Wapres kemudian mengutip survei yang mengatakan bahwa kebanyakan orang Indonesia merasa nyaman dengan masa depan. Dibuai dengan pertumbuhan ekonomi yang stabil dengan rata-rata 6% per tahun, dengan angka pengangguran dan kemiskinan yang terus menurun, Wapres merasa bahwa hal itu tidak terlampau salah. “Dalam kondisi seperti itu, kebijakan yang terlalu radikal atau tergesa-gesa tidak akan terlalu disambut, apalagi ketika para pemimpin politik dan publik sendiri tidak ingin merusak suasana. Untuk sekarang, 10 bulan menuju pemilu, hanya perubahan bertahap dan stabil yang dimungkinkan. Tapi tahun 2014 akan membawa perubahan yang akan memberi angin segar bagi reformasi dan inovasi yang lebih lanjut lagi. Saya optimis terhadap perubahan itu, Indonesia akan beranjak maju,” kata Wapres.
Menjawab pertanyaan apakah pertumbuhan 6% tersebut dirasa cukup, Wapres mengatakan tentu saja angka itu tidak cukup untuk menangani berbagai tantangan yang harus dihadapi seperti pengangguran dan penurunan angka kemiskinan. Namun ia percaya solusinya terletak pada hal struktural, terutama pada pengembangan infrastruktur yang saat ini menjadi prioritas pemerintah untuk ditangani.
Demi mempercepat pembangunan infrastruktur, Wapres menunjuk pada model kerjasama antara badan usaha milik negara dan dunia swasta di bidang energi dan pelabuhan yang dirasa berhasil. “Model seperti ini bisa diulang di sektor-sektor lain agar lebih banyak lagi yang bisa dibangun dan diperbaiki,” kata Wapres.
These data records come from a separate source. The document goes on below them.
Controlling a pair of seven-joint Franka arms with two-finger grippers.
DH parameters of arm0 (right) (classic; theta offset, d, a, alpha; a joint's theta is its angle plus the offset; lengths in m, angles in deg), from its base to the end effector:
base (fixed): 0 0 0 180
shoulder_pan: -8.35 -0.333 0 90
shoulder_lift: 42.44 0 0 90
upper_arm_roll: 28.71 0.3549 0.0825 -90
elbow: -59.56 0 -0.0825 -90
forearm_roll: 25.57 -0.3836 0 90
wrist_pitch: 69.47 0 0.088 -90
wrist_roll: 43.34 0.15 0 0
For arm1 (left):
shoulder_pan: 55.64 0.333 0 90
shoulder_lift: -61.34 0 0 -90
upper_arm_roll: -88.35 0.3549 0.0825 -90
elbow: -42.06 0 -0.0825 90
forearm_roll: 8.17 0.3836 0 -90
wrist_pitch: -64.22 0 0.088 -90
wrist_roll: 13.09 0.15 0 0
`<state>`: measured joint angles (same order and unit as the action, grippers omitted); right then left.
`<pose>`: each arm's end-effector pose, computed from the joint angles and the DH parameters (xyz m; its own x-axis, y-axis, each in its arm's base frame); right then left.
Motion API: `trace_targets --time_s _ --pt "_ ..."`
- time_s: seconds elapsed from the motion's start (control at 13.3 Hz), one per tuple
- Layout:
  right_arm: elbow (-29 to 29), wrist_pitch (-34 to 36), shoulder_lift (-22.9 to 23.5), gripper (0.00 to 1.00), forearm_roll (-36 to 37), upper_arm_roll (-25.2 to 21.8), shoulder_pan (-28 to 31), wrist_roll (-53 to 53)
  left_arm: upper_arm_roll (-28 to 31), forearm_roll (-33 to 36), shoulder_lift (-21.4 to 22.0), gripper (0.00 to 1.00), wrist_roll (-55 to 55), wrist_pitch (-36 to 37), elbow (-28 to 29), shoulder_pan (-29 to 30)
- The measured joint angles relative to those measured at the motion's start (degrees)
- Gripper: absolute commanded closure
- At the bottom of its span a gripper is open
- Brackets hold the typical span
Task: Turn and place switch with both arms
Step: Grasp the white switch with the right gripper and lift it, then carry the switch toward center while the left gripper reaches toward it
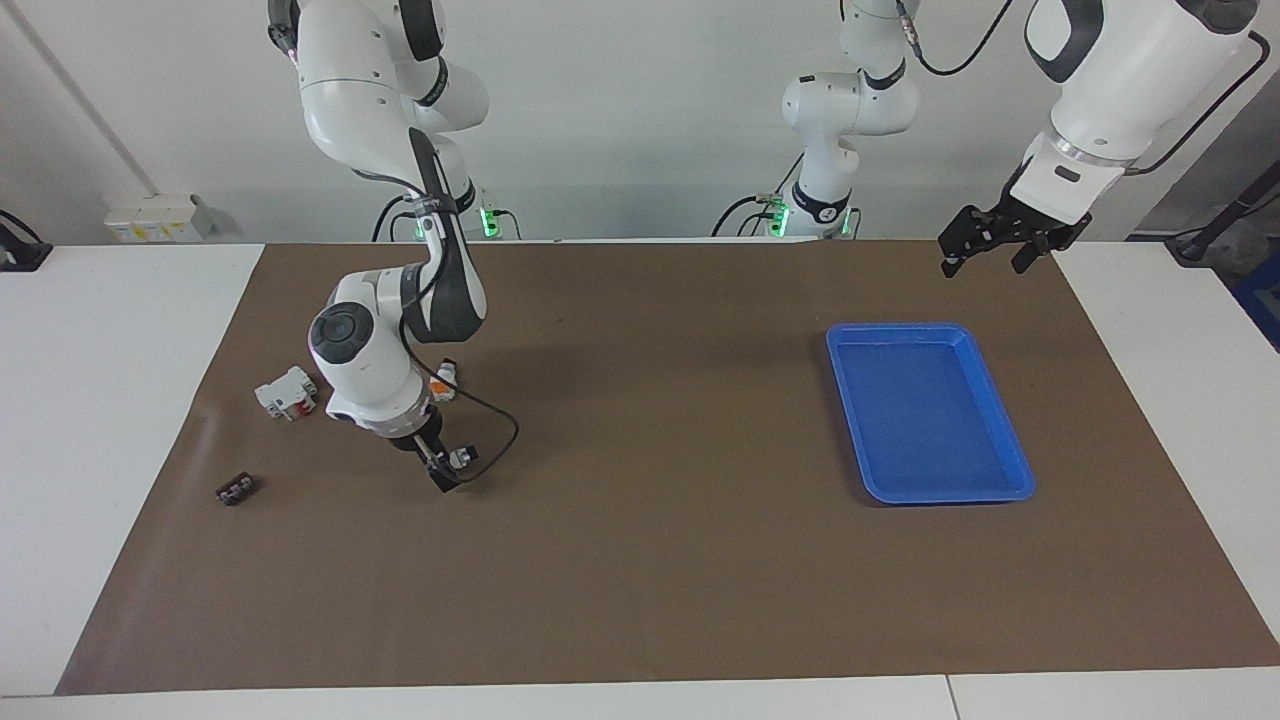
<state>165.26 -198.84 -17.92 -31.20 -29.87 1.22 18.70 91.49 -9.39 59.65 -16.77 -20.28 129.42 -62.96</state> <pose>0.6502 0.0747 0.2859 0.5058 -0.8601 -0.0666 -0.8624 -0.5059 -0.0166 0.5492 -0.0440 0.6177 0.9967 -0.0104 -0.0804 -0.0093 -0.9999 0.0145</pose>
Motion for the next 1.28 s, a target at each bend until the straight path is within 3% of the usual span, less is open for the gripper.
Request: trace_targets --time_s 0.38,0.68,0.9,1.06,1.28 --pt "-0.15 0.03 -0.01 1.00 -1.47 -0.05 0.52 -0.03 -0.17 -0.01 0.13 0.00 0.01 -0.15 0.11 0.03" --pt "-6.15 6.17 -0.38 1.00 -17.93 0.31 0.39 -0.73 0.04 -0.01 1.26 0.00 0.04 -0.28 2.52 0.24" --pt "-8.84 8.58 -0.91 1.00 -33.73 3.18 -0.26 2.10 0.47 -0.30 1.66 0.00 0.04 -2.17 3.25 1.21" --pt "-10.39 9.18 -1.21 1.00 -38.57 6.97 -0.35 8.78 0.52 -5.64 2.06 0.00 -0.04 -3.73 4.56 1.59" --pt "-12.72 9.26 -2.57 1.00 -38.99 14.10 -1.03 21.19 0.65 -16.88 3.29 0.01 -0.11 -6.38 7.83 2.57"
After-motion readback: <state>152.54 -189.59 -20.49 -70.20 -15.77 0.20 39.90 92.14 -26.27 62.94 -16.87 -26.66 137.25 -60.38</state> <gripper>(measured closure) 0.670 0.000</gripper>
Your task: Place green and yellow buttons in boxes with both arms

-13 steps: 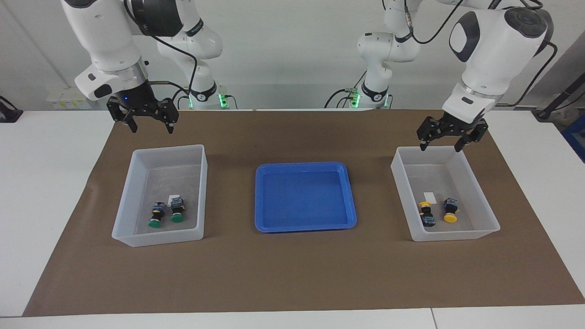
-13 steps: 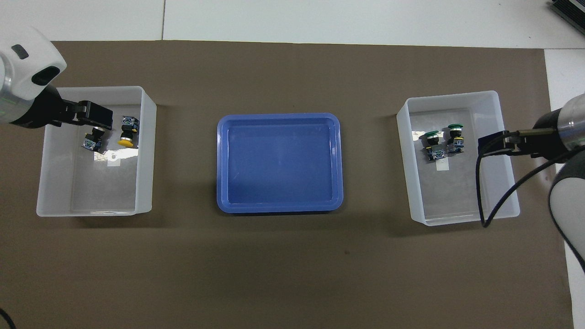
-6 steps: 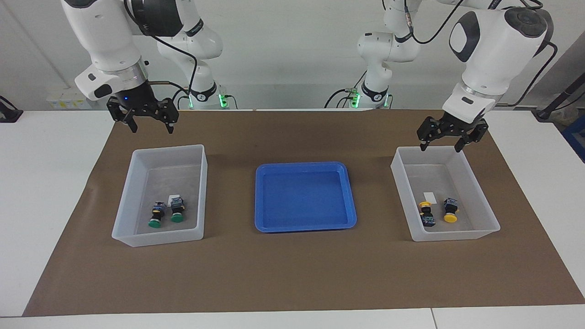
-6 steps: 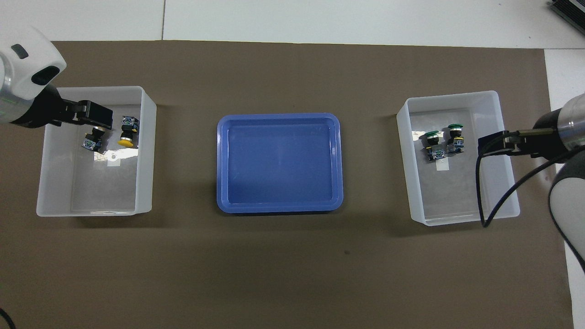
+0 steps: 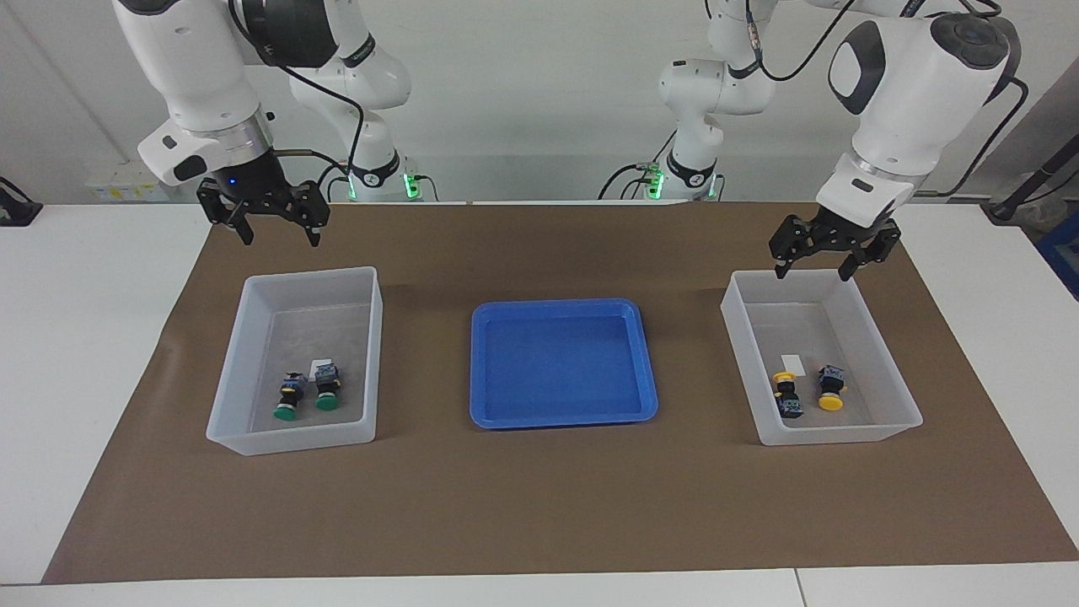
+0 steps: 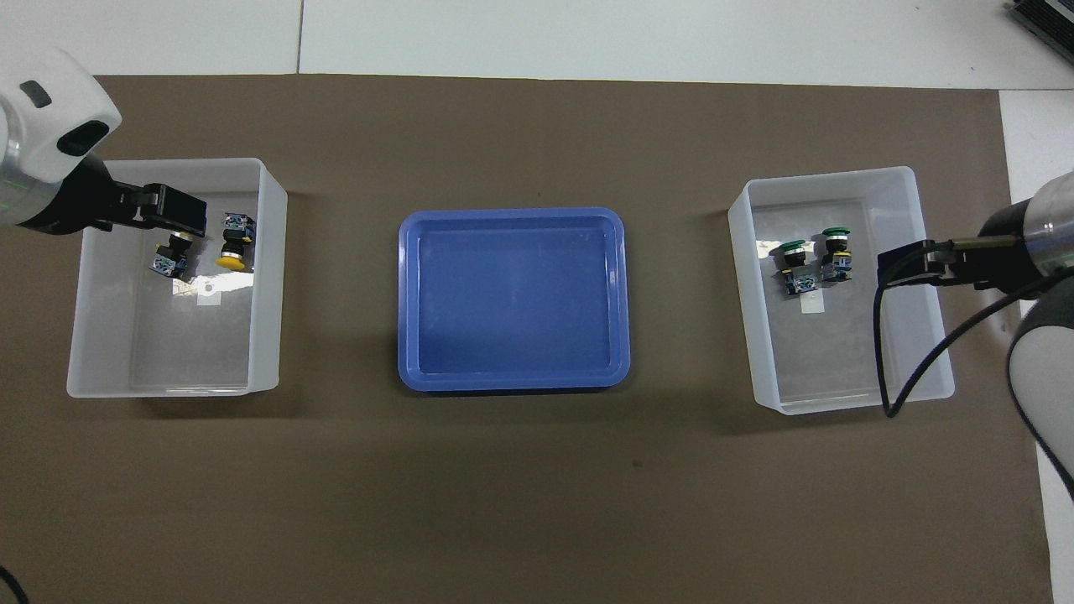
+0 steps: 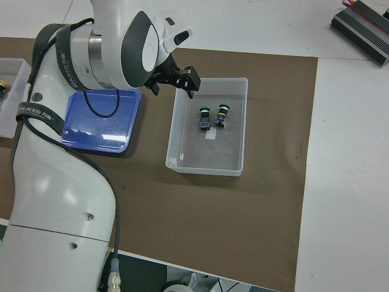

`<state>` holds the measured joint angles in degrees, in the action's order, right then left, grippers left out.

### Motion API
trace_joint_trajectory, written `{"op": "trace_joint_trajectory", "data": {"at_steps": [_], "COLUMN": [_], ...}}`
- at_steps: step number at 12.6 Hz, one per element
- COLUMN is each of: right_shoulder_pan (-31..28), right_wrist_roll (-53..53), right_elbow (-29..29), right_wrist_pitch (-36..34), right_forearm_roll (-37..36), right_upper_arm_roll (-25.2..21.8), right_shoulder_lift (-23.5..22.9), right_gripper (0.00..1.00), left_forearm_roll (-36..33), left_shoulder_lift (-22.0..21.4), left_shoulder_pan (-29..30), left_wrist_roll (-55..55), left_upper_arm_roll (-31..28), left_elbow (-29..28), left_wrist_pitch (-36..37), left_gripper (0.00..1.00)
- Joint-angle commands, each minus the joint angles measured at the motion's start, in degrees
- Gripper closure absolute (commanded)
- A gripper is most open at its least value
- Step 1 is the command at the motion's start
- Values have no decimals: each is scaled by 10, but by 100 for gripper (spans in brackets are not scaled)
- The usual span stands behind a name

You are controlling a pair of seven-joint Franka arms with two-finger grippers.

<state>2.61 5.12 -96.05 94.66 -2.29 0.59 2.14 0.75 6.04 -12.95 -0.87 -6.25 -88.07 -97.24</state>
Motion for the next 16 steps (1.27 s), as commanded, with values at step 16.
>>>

Hal lain yang juga menjadi prioritas adalah pendidikan mengingat potensi dividen demografi yang Indonesia peroleh saat ini tak akan berhasil tanpa populasi yang produktif. “Seperti apa yang dialami di Afrika Utara sekarang, bila kita punya populasi muda yang menganggur bisa menimbulkan masalah sosial,” katanya.
Menjawab pertanyaan tentang subsidi bahan bakar, Wapres mengatakan bahwa saat ini pemerintah mempertimbangkan semua opsi termasuk upaya konversi bensin ke gas dan pemberian paket-paket bantuan sosial kepada mereka yang membutuhkan. Namun perubahan mendasar tetap akan mempertimbangkan suasana politik dan sosial yang terjadi saat ini.